There can be no greater tribute paid to a Canterbury-Bankstown Bulldogs rugby league player than to suggest that he evokes memories of a club great.
That may actually be a factor behind the Bulldogs’ woes in recent years, with too few current players conjuring up comparisons with those men who wore the blue and white before them.
The stark reality for the Belmore based club is that they just don’t have the cattle right now, as they slowly but surely work their way out of salary cap mismanagement.
Hazem El Masri’s name will be remembered fondly when the next truly great goal kicker arrives at the club, the Bulldog’s next great halfback will live with constant comparisons to club legend Steve Mortimer and tough and gritty workhorses will always carry the legacy of Terry Lamb with them.
As such, when news broke last week of the Wests Tigers’ intention to allow Josh Reynolds to negotiate with other clubs, the kennel stirred.
Reynolds may very well be the most blue and white player in the competition. The way he played at Canterbury spoke not only of the toughness and grit so fundamental to the history of the club, he also played for the local people and understood them all.

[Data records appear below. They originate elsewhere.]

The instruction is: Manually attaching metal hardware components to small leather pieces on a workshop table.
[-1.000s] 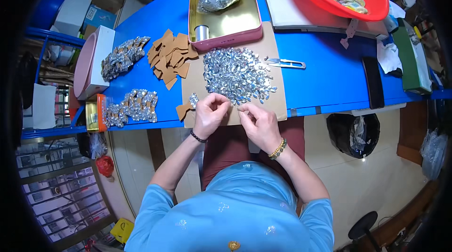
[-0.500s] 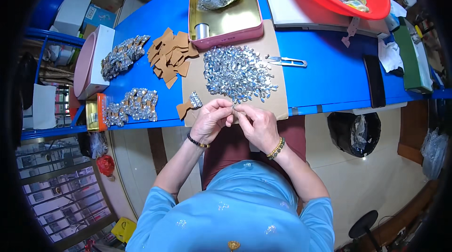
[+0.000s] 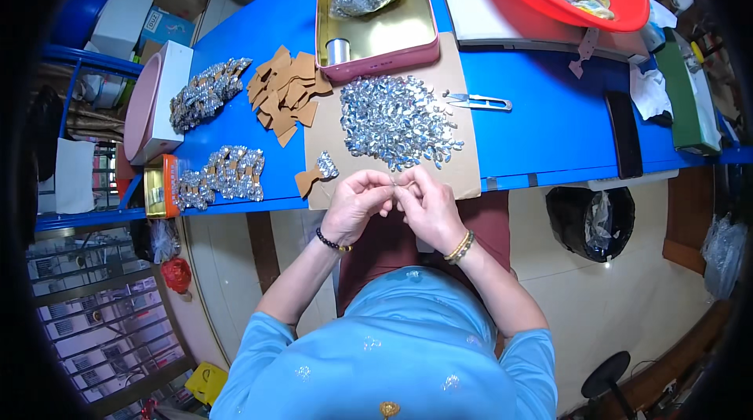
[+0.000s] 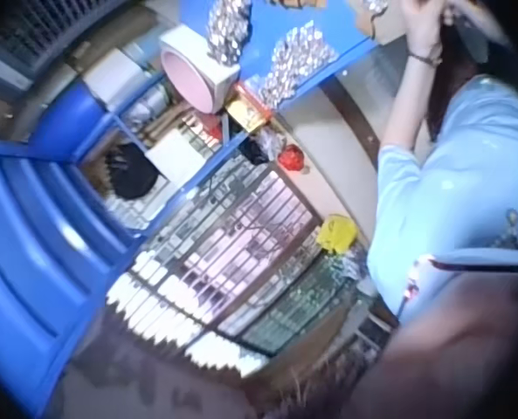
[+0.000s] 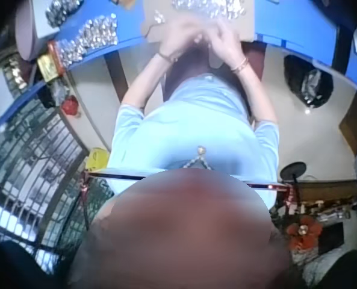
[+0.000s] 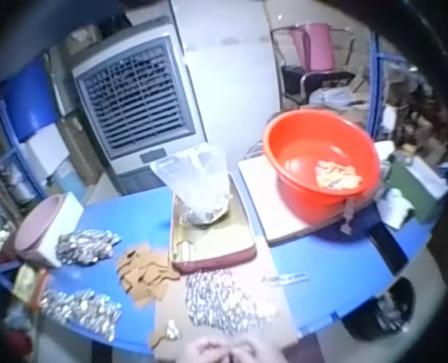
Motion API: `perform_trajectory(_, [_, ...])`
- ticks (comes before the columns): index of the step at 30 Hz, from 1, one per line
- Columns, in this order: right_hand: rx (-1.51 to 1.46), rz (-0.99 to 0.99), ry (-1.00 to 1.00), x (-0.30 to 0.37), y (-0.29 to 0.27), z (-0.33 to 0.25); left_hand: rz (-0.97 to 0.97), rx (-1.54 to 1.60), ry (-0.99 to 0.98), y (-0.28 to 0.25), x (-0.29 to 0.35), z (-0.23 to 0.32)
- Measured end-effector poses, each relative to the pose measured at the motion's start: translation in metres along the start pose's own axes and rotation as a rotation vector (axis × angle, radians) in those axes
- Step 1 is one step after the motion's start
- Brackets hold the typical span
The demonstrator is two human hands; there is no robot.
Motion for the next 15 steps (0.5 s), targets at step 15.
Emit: perform_trajectory(15, [-0.252,-0.125,0.196,-0.005,0.036,-0.009,0.238,-0.364,0.342,-0.024,0.052,0.018])
Point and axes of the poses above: each hand's wrist, its own x-axis away from the middle knuckle, its own y-axis out of the palm, z = x × y, the point moved 5 cm from there along -x, towards the middle knuckle, and after that the axes turned 6 degrees about z, right-handed, at the moved point
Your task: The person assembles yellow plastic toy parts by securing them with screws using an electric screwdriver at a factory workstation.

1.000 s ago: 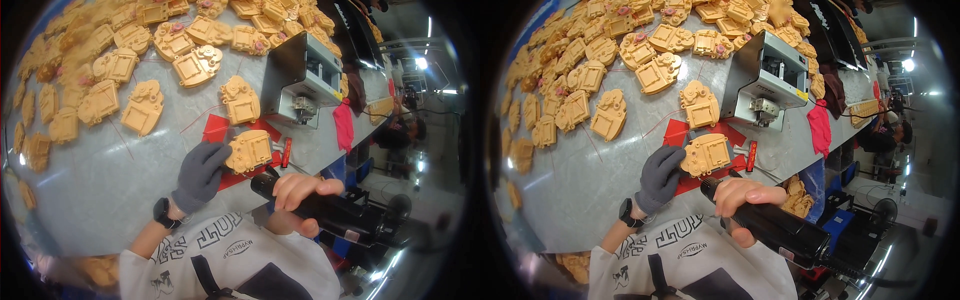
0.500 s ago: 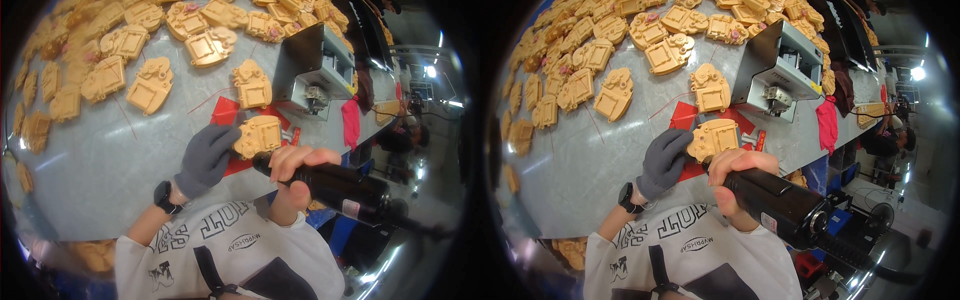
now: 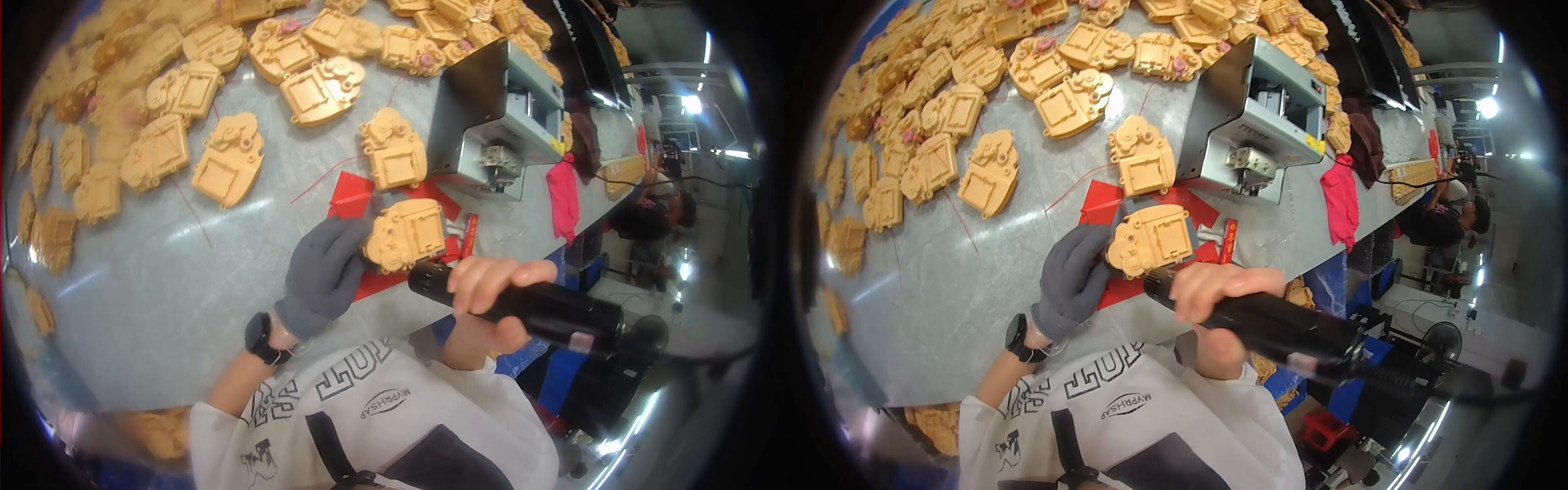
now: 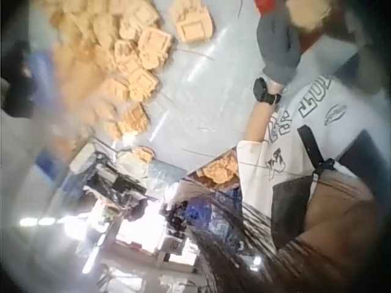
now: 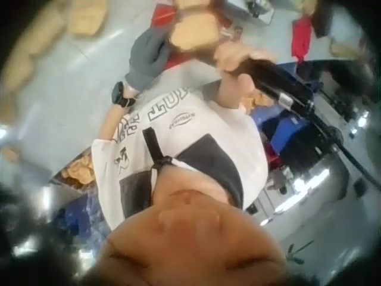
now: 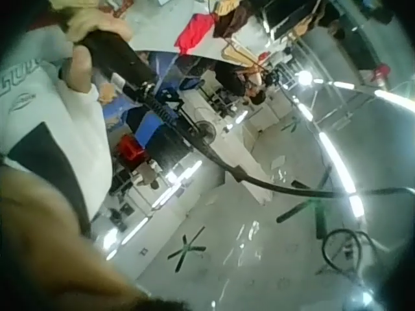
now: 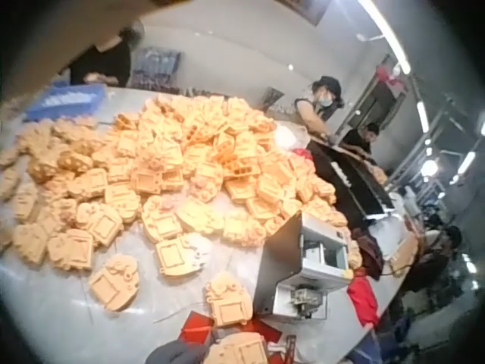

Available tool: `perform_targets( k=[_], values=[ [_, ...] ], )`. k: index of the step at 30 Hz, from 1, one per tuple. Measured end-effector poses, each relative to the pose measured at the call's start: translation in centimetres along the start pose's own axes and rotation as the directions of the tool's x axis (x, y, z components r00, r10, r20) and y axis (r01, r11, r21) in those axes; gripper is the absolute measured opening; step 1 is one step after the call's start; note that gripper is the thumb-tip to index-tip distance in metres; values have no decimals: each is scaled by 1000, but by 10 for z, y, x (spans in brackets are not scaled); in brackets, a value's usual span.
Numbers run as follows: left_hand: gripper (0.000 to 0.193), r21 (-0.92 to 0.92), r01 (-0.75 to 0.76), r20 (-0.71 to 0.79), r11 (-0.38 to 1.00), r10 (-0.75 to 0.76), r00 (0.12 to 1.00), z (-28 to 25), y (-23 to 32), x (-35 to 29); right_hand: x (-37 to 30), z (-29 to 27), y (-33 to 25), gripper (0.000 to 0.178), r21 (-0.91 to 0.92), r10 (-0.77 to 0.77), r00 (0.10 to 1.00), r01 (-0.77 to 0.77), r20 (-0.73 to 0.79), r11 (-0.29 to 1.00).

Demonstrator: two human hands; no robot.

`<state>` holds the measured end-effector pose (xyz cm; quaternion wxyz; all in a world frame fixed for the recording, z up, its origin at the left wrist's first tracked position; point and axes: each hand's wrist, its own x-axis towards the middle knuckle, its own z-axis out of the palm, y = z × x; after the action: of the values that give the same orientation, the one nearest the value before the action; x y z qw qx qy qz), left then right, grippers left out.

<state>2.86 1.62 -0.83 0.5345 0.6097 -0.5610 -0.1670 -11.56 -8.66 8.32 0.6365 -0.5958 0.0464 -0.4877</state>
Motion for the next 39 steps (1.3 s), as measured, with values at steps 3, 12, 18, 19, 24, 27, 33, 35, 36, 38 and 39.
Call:
perform_targets(
  k=[3,12,18,19,24,27,33,35,36,38,39],
  values=[
    [42,35,80,-4,996,-80,997,3,2,-3,23,-31,-29,37,-73,-131,929,113,-345,991],
    [42,28,55,-28,998,-54,998,3,5,0,84,-71,-3,29,-335,-175,853,1,-492,942],
    [42,6,48,-1,999,-48,999,2,4,3,30,-34,-27,41,-73,-56,990,47,-131,996],
    [41,-2,49,-6,999,-49,999,2,3,3,27,-30,-26,44,-61,-64,996,61,-64,996],
    [39,-32,17,-21,999,-18,1000,3,-1,3,44,-3,1,42,-115,-81,996,84,26,990],
    [37,-31,24,-18,999,-24,1000,2,0,3,48,5,10,42,-91,-38,999,40,24,995],
    [34,-36,42,10,998,-41,999,-1,0,3,52,13,18,46,-20,-2,1000,2,-27,1000],
    [34,-24,23,4,999,-23,1000,-1,-1,3,53,13,22,46,6,30,998,-30,-50,1000],
    [34,-23,29,0,999,-29,1000,-2,-1,3,52,12,23,46,9,36,998,-36,-46,999],
    [34,-27,34,9,999,-34,999,-2,-1,3,51,5,23,37,-47,18,998,-15,62,999],
    [34,-28,37,7,999,-37,999,-1,-1,4,52,4,22,37,-47,20,998,-17,63,999]
  ],
)
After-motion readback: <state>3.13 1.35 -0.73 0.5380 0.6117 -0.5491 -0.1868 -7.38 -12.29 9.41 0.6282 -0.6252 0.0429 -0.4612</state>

From 2011-17, Reynolds compiled 138 games of quality and service for Canterbury. He represented New South Wales in 2013-14 in four State of Origin matches and made two appearances for City in clashes against Country.
However, more important than the numbers, it was the way Reynolds attacked the game and sometimes opposition players that elevated him from solid team member to leader and inspiration.
In short, the now 30-year-old chased everything, produced the big defensive plays when required and was Johnny on the spot when the moment arose.
Such moments led to 41 tries and a reputation for quality that belied his small 90 kilogram frame. Reynolds has been the nearest thing I have seen to the legendary Lamb in the blue and white.
Not blessed with near the same natural ball playing or instinctive skill as the former five-eighth of the 80’s and 90’s, Reynolds made up for that shortfall with sheer guts, will and determination.
With the Bulldogs stuck in recovery mode after former coach Des Hasler’s efforts to keep a potentially premiership winning side together via back-ended contracts, Reynolds received an offer too good to refuse for season 2018.
Despite the shock and disillusionment of many fans, he ventured off to the Tigers on an estimated $800,000 deal that frankly, appeared well in excess of his true market value.
Injuries have hampered his time at Wests and with just nine matches under his belt and an in-form Benji Marshall securing the number 6 jersey in the short term, the Tigers have made a smart and predictable move.
Reynolds’ four year deal still has two years to run yet the Tigers appear keen for it to be cut short and are happy to pay a portion of Reynolds’ salary should another NRL club be keen to take the pivot off their hands.
Expectantly, Bulldogs fans leapt at the news, calling for one of their favourite sons to return home. Coach Dean Pay played coy when asked about the prospect, stating that he was unaware of any discussions having taken place.
“That’s the first I’ve heard of it, that he’s coming back,” Pay said.
With Kieran Foran injured once again, Lachlan Lewis languishing in Canterbury Cup and Jack Cogger’s form inconsistent, the Bulldogs have serious issues in the halves.
As the rebuild continues, getting that area of the field right is paramount. Rumours of Foran’s name being bandied about for other clubs to consider are rampant, Lewis appears out of favour and Cogger requires a lot of improvement before becoming a consistent and match winning half-back.
However, the idea that Josh Reynolds could march back into Belmore, pick up where he left off and get the Bulldogs humming again in 2020 is unrealistic.
Not least due to his ageing and wounded body that continues to restrict his play.
A Belmore homecoming would also be a poor decision from the powers at be, especially considering the obvious investment in youth they have made and the exciting new players coming to the club in the off-season.
Whilst some may struggle to see it, the Bulldogs’ rebuild is well planned and considered. Investing in a former champion for a potential short term gain would in fact be a step backwards, especially considering the still tight purse strings that are affecting the recruitment decisions being made at the club.
Nothing would please me more than seeing Josh Reynolds wearing the blue and white, I wish he had never left. However, any calls for his return miss the point of what 2019 has been all about.
Cleaning out the contracts that had the club financially hamstrung and discovering new talent has been a sometimes painful but necessary process.
Jayden Okunbor, Ofahiki Ogden and Nick Meaney have been the positives in that process and stand to be much improved players in 2020.
Now is not the time for the Bulldogs to go back to the future and bring Josh Reynolds to Belmore, however romantic that idea might seem.